Exploring the thermodynamics of non-commutative scalar fields

TL;DR

This paper investigates how non-commutative geometry influences the thermodynamic behavior of relativistic Bose-Einstein condensates, revealing signatures near the critical temperature due to modified dispersion relations.

Contribution

It introduces a study of non-commutative effects on BEC thermodynamics, deriving key properties and analyzing their behavior in relativistic regimes.

Findings

Non-commutativity affects condensate fraction, energy, pressure, and heat capacity.

Signatures of non-commutativity emerge around the critical temperature.

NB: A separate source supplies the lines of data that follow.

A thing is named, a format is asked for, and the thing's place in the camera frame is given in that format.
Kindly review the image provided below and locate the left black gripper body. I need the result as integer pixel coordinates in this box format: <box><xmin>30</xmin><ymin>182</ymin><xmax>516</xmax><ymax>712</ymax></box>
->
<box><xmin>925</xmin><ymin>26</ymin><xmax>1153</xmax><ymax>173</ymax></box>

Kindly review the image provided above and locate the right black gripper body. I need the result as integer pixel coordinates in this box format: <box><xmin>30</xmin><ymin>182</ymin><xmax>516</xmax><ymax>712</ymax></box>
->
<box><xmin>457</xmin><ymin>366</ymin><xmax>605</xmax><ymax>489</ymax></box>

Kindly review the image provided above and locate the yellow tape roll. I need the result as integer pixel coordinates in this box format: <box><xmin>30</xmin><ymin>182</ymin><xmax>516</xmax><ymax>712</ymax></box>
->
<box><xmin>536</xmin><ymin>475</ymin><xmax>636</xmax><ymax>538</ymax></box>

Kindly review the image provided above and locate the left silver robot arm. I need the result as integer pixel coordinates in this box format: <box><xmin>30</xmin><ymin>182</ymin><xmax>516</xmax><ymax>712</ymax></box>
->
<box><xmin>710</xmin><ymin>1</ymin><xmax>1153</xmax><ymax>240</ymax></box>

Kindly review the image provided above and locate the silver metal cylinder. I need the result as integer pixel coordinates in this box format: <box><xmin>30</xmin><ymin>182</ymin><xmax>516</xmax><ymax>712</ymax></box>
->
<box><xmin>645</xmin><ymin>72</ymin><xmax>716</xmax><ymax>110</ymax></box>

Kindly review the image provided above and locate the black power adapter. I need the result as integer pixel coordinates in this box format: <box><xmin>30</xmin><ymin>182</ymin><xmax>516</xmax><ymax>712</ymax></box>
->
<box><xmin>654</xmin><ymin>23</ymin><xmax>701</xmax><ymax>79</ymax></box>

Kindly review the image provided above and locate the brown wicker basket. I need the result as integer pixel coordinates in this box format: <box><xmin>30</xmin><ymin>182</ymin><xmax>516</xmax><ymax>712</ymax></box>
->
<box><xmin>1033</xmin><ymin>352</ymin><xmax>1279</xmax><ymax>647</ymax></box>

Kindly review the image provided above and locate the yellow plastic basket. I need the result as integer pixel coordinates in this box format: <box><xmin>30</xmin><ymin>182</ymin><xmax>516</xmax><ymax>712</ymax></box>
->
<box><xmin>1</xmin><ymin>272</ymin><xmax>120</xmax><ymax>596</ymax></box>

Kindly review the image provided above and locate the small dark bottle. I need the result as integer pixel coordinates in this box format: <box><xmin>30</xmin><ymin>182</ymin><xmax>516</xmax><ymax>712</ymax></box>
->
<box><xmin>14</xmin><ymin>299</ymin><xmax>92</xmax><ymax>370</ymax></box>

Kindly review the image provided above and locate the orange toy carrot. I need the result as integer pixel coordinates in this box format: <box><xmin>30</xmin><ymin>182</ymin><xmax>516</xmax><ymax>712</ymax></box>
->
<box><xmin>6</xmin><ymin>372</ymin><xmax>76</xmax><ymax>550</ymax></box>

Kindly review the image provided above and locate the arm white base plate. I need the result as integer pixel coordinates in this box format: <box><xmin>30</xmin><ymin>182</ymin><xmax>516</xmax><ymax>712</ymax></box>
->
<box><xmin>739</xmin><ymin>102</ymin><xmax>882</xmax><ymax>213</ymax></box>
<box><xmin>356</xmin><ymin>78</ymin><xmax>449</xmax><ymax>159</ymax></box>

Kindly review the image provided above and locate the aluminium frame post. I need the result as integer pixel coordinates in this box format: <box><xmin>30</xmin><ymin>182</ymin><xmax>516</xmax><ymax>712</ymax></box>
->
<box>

Modified dispersion relations lead to new phenomenological insights.

Abstract

We study the thermodynamic properties of the Bose-Einstein condensate (BEC) in the context of the quantum field theory with non-commutative target space. Our main goal is to investigate in which temperature and/or energy regimes the non-commutativity can characterize some influence in the BEC properties described by a relativistic massive non-commutative boson gas. The non-commutativity parameters play a key role in the modified dispersion relations of the non-commutative fields, leading to a new phenomenology. We have obtained the condensate fraction, internal energy, pressure and specific heat of the system and taken ultra-relativistic (UR) and non-relativistic limits (NR). The non-commutative effects in the thermodynamic properties of the system are discussed. We found that there appear interesting signatures around the critical temperature.